# Compare RL-Trained Agents and BC-Trained Agents

In [None]:
from gymnasium.experimental.wrappers import RecordVideoV0
from orbax.checkpoint import PyTreeCheckpointer

import _pickle as pickle
import jax
import json
import logging
import matplotlib.pyplot as plt
import numpy as np
import os
import timeit

from jaxl.buffers import get_buffer
from jaxl.constants import *
from jaxl.models import (
    get_model,
    get_policy,
    policy_output_dim,
)
from jaxl.models.policies import MultitaskPolicy
from jaxl.envs import get_environment
from jaxl.envs.rollouts import EvaluationRollout
from jaxl.utils import set_seed, parse_dict

In [None]:
run_seed = None
set_seed(run_seed)

In [None]:
# rl_trained_path = "/mnt/HDD/research/mtil/inverted_double_pendulum/expert_models/gravity/runs/0/gravity_-8.249612491943623/06-09-23_15_21_56-296b3f54-5c33-43f3-97dd-3b7eb184bc99"
# bc_trained_path = "/mnt/HDD/research/mtil/inverted_double_pendulum/test_bc/gravity-num_tasks_analysis/runs/0/06-13-23_16_37_46-41025fa6-ec46-4be9-ad76-f0efda797283"
# mtbcs_trained_path = "/mnt/HDD/research/mtil/inverted_double_pendulum/test_mtbc/gravity-num_tasks_analysis/runs/0"

# Mac
rl_trained_path = "/Users/chanb/research/personal/jaxl/data/inverted_double_pendulum/expert_models/gravity/runs/0/gravity_-8.249612491943623/06-09-23_15_21_56-296b3f54-5c33-43f3-97dd-3b7eb184bc99"
bc_trained_path = "/Users/chanb/research/personal/jaxl/data/inverted_double_pendulum/test_bc/gravity-num_tasks_analysis/runs/0/06-13-23_16_37_46-41025fa6-ec46-4be9-ad76-f0efda797283"
mtbcs_trained_path = "/Users/chanb/research/personal/jaxl/data/inverted_double_pendulum/test_mtbc/gravity-num_tasks_analysis/runs/0"

num_episodes = 100
buffer_size = 0
env_seed = 9999
record_video = False

In [None]:
rl_config_path = os.path.join(rl_trained_path, "config.json")
with open(rl_config_path, "r") as f:
    rl_config_dict = json.load(f)
    rl_config_dict["learner_config"]["buffer_config"]["buffer_size"] = buffer_size
    rl_config_dict["learner_config"]["buffer_config"]["buffer_type"] = CONST_DEFAULT
    rl_config_dict["learner_config"]["env_config"]["env_kwargs"][
        "render_mode"
    ] = "rgb_array"
    rl_config = parse_dict(rl_config_dict)

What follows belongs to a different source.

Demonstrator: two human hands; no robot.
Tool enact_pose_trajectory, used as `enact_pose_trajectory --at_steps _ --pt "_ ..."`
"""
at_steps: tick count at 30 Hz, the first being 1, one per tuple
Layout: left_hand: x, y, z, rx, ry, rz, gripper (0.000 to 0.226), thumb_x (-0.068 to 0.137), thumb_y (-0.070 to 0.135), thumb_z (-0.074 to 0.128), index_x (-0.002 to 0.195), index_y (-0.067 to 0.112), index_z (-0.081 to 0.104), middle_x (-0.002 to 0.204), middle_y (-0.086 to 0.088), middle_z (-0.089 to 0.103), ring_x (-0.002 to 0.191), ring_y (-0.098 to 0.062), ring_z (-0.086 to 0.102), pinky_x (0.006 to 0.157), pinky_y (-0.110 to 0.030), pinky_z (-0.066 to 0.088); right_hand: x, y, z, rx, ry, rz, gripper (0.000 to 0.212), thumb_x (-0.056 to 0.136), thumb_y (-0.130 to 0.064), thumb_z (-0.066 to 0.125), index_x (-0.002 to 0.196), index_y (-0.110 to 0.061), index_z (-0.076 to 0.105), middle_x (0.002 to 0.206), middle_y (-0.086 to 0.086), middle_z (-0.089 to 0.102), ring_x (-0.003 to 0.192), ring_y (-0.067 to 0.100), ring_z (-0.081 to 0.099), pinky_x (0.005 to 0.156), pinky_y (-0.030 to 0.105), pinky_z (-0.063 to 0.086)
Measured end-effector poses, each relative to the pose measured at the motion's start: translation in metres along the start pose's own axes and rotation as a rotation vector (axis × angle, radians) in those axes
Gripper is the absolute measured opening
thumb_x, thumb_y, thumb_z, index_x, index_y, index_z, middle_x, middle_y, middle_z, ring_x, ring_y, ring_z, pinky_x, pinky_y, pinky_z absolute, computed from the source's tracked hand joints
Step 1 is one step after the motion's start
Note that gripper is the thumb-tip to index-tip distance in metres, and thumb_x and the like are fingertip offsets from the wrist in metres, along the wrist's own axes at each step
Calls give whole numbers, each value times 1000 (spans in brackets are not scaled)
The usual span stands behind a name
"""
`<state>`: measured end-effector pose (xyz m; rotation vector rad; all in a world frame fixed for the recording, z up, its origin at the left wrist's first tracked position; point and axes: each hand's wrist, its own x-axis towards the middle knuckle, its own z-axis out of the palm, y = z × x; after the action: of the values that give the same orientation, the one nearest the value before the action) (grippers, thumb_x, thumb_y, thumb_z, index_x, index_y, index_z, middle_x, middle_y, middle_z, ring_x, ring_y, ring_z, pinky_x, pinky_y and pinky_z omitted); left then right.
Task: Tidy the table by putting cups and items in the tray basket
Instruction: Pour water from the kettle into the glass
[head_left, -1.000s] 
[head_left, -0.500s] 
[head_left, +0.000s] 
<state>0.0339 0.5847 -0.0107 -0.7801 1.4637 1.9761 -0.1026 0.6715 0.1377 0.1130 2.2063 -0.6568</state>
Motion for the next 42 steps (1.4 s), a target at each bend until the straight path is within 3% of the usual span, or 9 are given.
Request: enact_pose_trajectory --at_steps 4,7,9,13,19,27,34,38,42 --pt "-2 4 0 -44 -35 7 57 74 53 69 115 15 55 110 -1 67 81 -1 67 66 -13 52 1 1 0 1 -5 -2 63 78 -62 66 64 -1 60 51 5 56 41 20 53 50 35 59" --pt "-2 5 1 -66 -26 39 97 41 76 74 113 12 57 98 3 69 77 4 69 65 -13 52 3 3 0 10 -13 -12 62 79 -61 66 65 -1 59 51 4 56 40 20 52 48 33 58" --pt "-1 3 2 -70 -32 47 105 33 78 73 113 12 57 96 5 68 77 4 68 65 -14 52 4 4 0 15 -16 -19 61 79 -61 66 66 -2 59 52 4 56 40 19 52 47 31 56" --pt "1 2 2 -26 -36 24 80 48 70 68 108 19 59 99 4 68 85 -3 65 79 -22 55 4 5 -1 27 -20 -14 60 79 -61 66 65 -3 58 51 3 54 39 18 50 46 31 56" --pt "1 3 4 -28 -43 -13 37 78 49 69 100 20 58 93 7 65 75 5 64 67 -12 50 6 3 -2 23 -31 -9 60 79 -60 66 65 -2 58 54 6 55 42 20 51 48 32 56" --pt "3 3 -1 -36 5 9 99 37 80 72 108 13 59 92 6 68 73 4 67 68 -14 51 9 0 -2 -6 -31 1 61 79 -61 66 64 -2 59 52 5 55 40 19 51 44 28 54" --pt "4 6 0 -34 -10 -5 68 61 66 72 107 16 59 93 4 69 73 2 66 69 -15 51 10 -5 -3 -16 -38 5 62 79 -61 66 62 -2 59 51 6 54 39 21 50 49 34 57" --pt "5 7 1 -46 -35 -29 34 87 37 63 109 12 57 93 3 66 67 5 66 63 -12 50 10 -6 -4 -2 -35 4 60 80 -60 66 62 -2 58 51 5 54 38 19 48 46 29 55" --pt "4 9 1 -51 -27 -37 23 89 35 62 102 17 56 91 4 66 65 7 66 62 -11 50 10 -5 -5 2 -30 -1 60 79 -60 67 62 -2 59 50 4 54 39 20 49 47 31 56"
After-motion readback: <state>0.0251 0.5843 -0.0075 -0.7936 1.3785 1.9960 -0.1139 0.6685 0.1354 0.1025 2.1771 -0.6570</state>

bc_config_path = os.path.join(bc_trained_path, "config.json")
with open(bc_config_path, "r") as f:
    bc_config_dict = json.load(f)
    bc_config_dict["learner_config"]["policy_distribution"] = CONST_DETERMINISTIC
    bc_config = parse_dict(bc_config_dict)

In [None]:
h_state_dim = (1,)
if hasattr(rl_config.model_config, "h_state_dim"):
    h_state_dim = rl_config.model_config.h_state_dim

env = get_environment(rl_config.learner_config.env_config)
if record_video:
    env = RecordVideoV0(env, f"rl_expert-videos")

rl_buffer = get_buffer(
    rl_config.learner_config.buffer_config,
    rl_config.learner_config.seeds.buffer_seed,
    env,
    h_state_dim,
)

input_dim = rl_buffer.input_dim
output_dim = policy_output_dim(rl_buffer.output_dim, rl_config.learner_config)
model = get_model(
    input_dim,
    output_dim,
    getattr(rl_config.model_config, "policy", rl_config.model_config),
)
policy = get_policy(model, rl_buffer.output_dim, rl_config.learner_config)

rl_model_path = os.path.join(rl_trained_path, "termination_model")
checkpointer = PyTreeCheckpointer()
model_dict = checkpointer.restore(rl_model_path)
rl_policy_params = model_dict[CONST_MODEL][CONST_POLICY]
with open(os.path.join(rl_model_path, "learner_dict.pkl"), "rb") as f:
    learner_dict = pickle.load(f)
    rl_obs_rms = learner_dict[CONST_OBS_RMS]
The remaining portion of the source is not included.